What you will do. Nothing in the data may be altered; restate all of it exactly.

Given material.
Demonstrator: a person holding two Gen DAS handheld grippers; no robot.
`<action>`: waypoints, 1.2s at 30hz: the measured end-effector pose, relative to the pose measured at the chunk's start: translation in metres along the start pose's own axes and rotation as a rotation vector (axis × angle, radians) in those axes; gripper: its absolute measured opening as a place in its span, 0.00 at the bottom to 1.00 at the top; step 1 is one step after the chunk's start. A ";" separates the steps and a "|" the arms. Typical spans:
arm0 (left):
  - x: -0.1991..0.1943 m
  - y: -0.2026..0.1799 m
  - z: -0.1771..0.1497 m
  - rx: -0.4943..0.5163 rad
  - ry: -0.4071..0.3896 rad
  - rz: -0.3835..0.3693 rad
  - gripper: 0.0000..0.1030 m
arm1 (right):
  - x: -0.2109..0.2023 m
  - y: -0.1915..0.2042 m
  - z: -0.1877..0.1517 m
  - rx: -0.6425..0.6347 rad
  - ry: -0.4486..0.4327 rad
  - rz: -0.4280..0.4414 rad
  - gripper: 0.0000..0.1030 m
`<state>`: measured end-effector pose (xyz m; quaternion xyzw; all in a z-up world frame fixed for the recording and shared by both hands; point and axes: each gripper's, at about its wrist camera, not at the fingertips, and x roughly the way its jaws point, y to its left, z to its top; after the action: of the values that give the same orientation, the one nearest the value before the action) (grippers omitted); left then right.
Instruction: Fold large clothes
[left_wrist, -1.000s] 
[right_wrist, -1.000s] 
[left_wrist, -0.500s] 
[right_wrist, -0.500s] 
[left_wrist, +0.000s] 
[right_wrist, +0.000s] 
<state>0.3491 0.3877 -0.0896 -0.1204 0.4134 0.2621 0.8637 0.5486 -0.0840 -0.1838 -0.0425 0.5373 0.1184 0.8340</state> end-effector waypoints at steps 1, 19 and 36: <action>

Result below.
Demonstrator: a person holding two Gen DAS handheld grippers; no robot.
`<action>`: waypoints, 1.2s at 30hz: the measured end-effector pose, relative to the pose measured at the chunk's start: translation in metres along the start pose's own axes and rotation as a rotation vector (axis × angle, radians) in those axes; gripper: its absolute measured opening as a place in its span, 0.00 at the bottom to 1.00 at the top; step 1 is one step after the chunk's start. A ";" separates the steps and a "|" the arms. Typical spans:
arm0 (left):
  - x: -0.1991..0.1943 m
  - y: -0.2026..0.1799 m
  - z: -0.1771..0.1497 m
  - rx: -0.4943..0.5163 rad
  - ry: -0.4071..0.3896 rad
  - rz: -0.3835..0.3693 rad
  - gripper: 0.0000..0.1030 m
arm1 (right):
  - x: -0.2109..0.2023 m
  - y: -0.1915..0.2042 m
  - z: -0.1877..0.1517 m
  - rx: -0.6425..0.6347 rad
  - ry: -0.4486..0.4327 rad
  - rz: -0.4280..0.4414 rad
  - gripper: 0.0000..0.1030 m
`<state>`: measured end-effector pose (xyz m; quaternion xyzw; all in a z-up world frame fixed for the recording and shared by both hands; point and axes: each gripper's, at about its wrist camera, not at the fingertips, and x roughly the way its jaws point, y to its left, z to its top; after the action: of the values that give the same orientation, the one nearest the value before the action) (grippers omitted); left then right.
Instruction: Fold large clothes
[left_wrist, -1.000s] 
[right_wrist, -1.000s] 
[left_wrist, -0.500s] 
[right_wrist, -0.500s] 
[left_wrist, +0.000s] 
[right_wrist, +0.000s] 
<state>0.3491 0.3877 -0.0896 -0.1204 0.4134 0.2621 0.8637 0.5486 -0.0840 -0.1838 -0.0425 0.5373 0.1184 0.8340</state> end-effector waypoints at steps 1, 19 and 36: <action>

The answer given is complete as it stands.